L' HISTOIRE de l'humanité est ponctuée par des périodes de changements culturels rapides que les archéologues rationalisent avec différents modèles. Mais en pratique, on ne sait toujours pas si la transition culturelle résulte des mouvements de la population ou de ceux de la culture uniquement.
Pour répondre à cette question, une équipe londonienne d'anthropo-généticiens a mis à profit à la fois la très bonne connaissance des flux migratoires dans les îles britanniques et celle de certains caractères génétiques de transmission paternelle (chromosome Y) et maternelle (chromosome X et ADN mitochondrial). On dispose aujourd'hui de marqueurs génétiques qui sont de puissants outils d'identification des liens entre les populations. Certaines régions du chromosome Y en particulier, sont de plus en plus étudiées pour connaître l'hérédité paternelle.
Chromosome Y et ADN mitochondrial
Dans l'étude publiée cette semaine dans « Proceedings » de l'Académie des sciences américaine, les chercheurs ont opposé les particularités du chromosome Y, transmises par les pères, à celles de plusieurs systèmes génétiques conditionnées par la transmission maternelle (ADN mitochondrial et particularités du chromosome X). Pour des raisons de traçabilité, l'étude s'est focalisée sur les caractéristiques génétiques des pré-Anglo-Saxons et des Scandinaves parmi toutes les populations qui se sont succédées (pré-Anglo-Saxons, Anglo-Saxons, Scandinaves, Normands, Romains). Les recherches génétiques sur la salive ont donc pris, comme population de référence, les personnes parlant le celte dans les Orcades, un archipel du nord-est de l'Ecosse qui a hérité des Vikings et des pré-Anglo-Saxons.
L'analyse a porté sur 71 hommes adultes issus de familles vivant depuis au moins trois générations dans l'archipel et portant des noms déjà usités avant 1700. Ces individus ont été appariés avec des Norvégiens, des Hollandais et des Gallois. Parallèlement, des données concernant 146 Irlandais avec des noms gaéliques ont été inclus.
L'examen des haplotypes du chromosome Y n'a pas trouvé de différence significatives entre les Irlandais et les Gallois. Les habitants des Orcades avaient des caractéristiques génétiques intermédiaires entre les Celtes et les Norvégiens, en faveur d'une origine mélangée.
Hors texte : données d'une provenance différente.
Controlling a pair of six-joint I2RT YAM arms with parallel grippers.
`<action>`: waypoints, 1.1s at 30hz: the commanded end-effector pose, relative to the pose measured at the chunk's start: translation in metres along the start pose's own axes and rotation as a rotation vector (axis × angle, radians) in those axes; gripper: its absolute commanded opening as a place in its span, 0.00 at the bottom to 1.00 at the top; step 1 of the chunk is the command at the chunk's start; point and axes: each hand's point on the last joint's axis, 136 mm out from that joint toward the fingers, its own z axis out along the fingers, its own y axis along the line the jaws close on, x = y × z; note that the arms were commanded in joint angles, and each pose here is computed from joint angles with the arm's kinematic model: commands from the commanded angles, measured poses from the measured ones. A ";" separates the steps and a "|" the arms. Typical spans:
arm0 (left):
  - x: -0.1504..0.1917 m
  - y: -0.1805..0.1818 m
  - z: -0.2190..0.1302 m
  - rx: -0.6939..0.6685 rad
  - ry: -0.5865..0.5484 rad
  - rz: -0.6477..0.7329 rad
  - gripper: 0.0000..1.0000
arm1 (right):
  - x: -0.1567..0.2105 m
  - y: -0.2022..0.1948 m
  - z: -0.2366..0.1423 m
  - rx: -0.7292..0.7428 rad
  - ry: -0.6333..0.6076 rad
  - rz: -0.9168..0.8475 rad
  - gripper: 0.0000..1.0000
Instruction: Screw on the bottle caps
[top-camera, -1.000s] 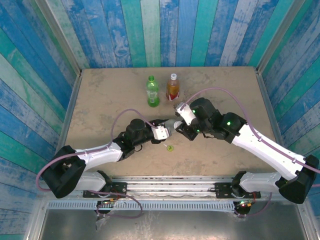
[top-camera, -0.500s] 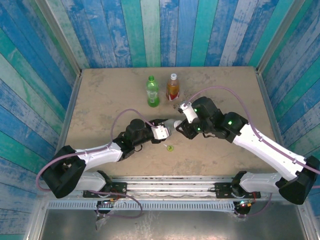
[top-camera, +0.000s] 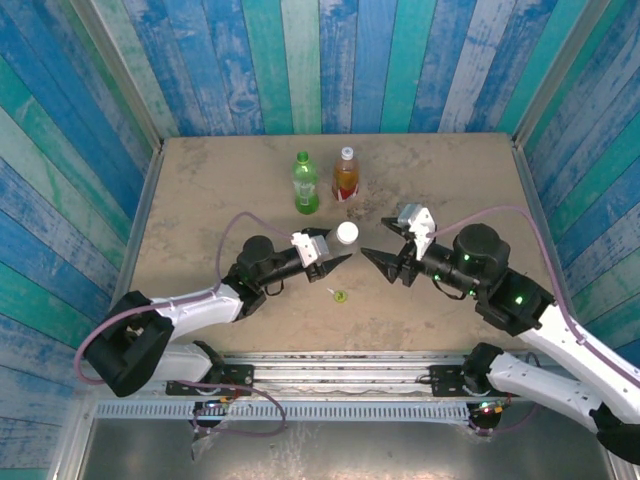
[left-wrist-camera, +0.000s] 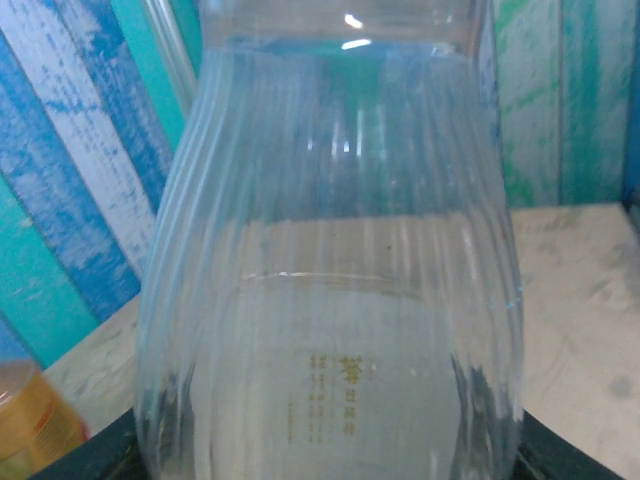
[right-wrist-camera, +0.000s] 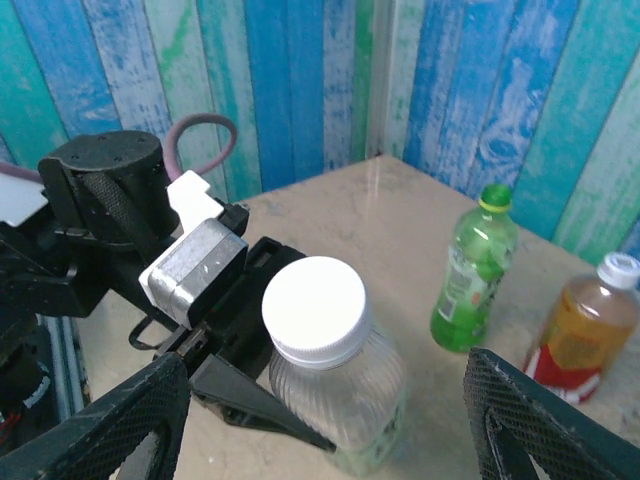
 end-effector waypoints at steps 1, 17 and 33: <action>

Corrélations génétiques avec le nom de famille
Sachant que les noms des habitants des Orcades ont principalement deux origines, l'une autochtone, l'autre écossaise, l'équipe londonienne pensait retrouver des analogies entre les noms de famille et les haplotypes ou particularités transmises par les deux sexes. L'analyse de l'ADN a effectivement confirmé la présence d'une forte majorité de chromosomes Y de type Viking chez les sujets portants des noms autochtones et une majorité de gènes de type pré-anglo-saxon au sein des personnes portant des noms écossais. Mais ces résultats ne se sont pas vérifiés pour les caractères transmis par la mère qui ne présentaient pas de différences notoires entre les Celtes et les habitants des Orcades, les caractéristiques « nordiques » ayant disparu. Pour l'éminent collège de spécialistes qui rapporte ce résultat, cela signifie que l'héritage Viking dans les Orcades est à la fois génétique et culturel. Les variations du chromosome Y montrent que les changements culturels durant le néolithique et l'âge de fer sont rarement dus aux migrations de populations alors que les invasions plus récentes des Scandinaves ont laissé une forte trace génétique. L'héritage génétique lié à l'X et à l'ADN mitochondrial semble avoir été marqué par les révolutions culturelles pré-anglo-saxonnes.
James Wilson et coll., « Proc Natl Acad Sci USA », 2001, vol. 2, n° 14.
Iles Orcades
Les Orcades, peuplées à l'origine de Nordiques (Norsemen), ont progressivement été colonisées par les Ecossais. Comme tous les noms de lieux sont issus du « Norse » ancien, les linguistes avaient suggéré que les Vikings avaient totalement remplacé les autochtones. Mais des interprétations archéologiques avaient invalidé l'hypothèse et la génétique vient de le confirmer : les changements artistiques et culturels des îles sont le fruit de l'intégration des deux cultures et non pas des migrations de populations.
Plus généralement dans les îles britanniques, des changements importants sont survenus après les premières colonisations du paléolithique : le néolithique, l'émergence de la culture de l'âge de fer et plusieurs invasions en provenance d'Europe continentale.